*Action item:*
Go through the data underneath and report how many lines hold the string "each", giving only the number.

*Recorded information:*
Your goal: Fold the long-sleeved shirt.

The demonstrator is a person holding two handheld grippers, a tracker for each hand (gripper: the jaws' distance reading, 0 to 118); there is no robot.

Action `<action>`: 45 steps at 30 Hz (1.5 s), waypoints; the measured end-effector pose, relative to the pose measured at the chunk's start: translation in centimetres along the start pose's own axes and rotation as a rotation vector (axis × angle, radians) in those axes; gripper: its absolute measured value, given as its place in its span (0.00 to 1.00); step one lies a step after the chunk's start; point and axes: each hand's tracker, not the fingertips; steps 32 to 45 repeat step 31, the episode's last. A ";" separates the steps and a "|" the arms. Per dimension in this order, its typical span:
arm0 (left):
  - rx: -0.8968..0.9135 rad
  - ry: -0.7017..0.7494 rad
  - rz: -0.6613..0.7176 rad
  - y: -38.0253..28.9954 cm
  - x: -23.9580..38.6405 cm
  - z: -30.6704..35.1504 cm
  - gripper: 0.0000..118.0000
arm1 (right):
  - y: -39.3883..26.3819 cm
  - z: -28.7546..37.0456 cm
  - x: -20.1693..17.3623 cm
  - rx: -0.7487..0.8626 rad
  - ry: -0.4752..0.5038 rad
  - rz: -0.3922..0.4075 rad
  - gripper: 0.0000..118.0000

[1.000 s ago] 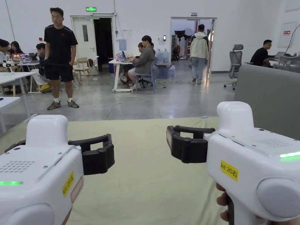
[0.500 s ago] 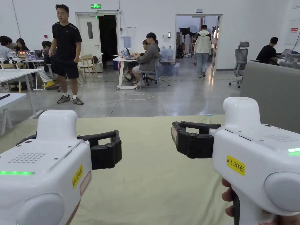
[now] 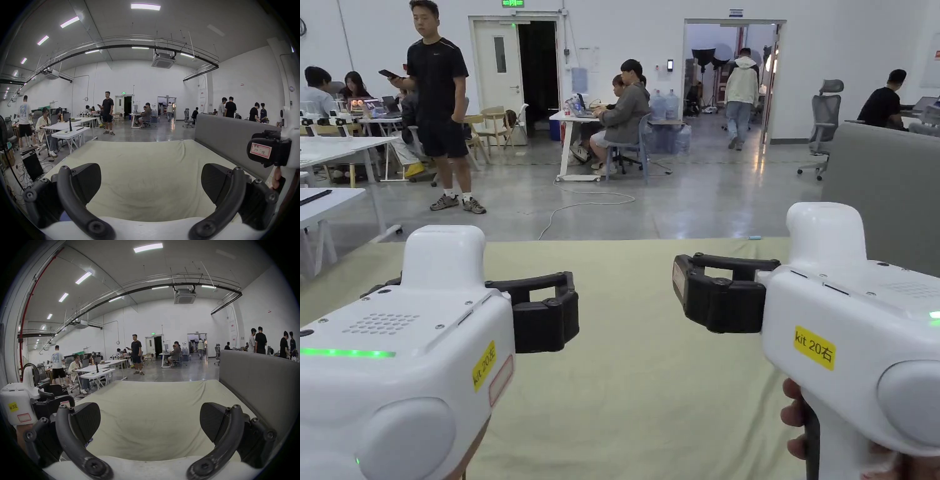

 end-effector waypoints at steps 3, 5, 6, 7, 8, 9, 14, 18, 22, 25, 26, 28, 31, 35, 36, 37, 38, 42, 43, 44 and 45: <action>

*Result for this exercise:*
2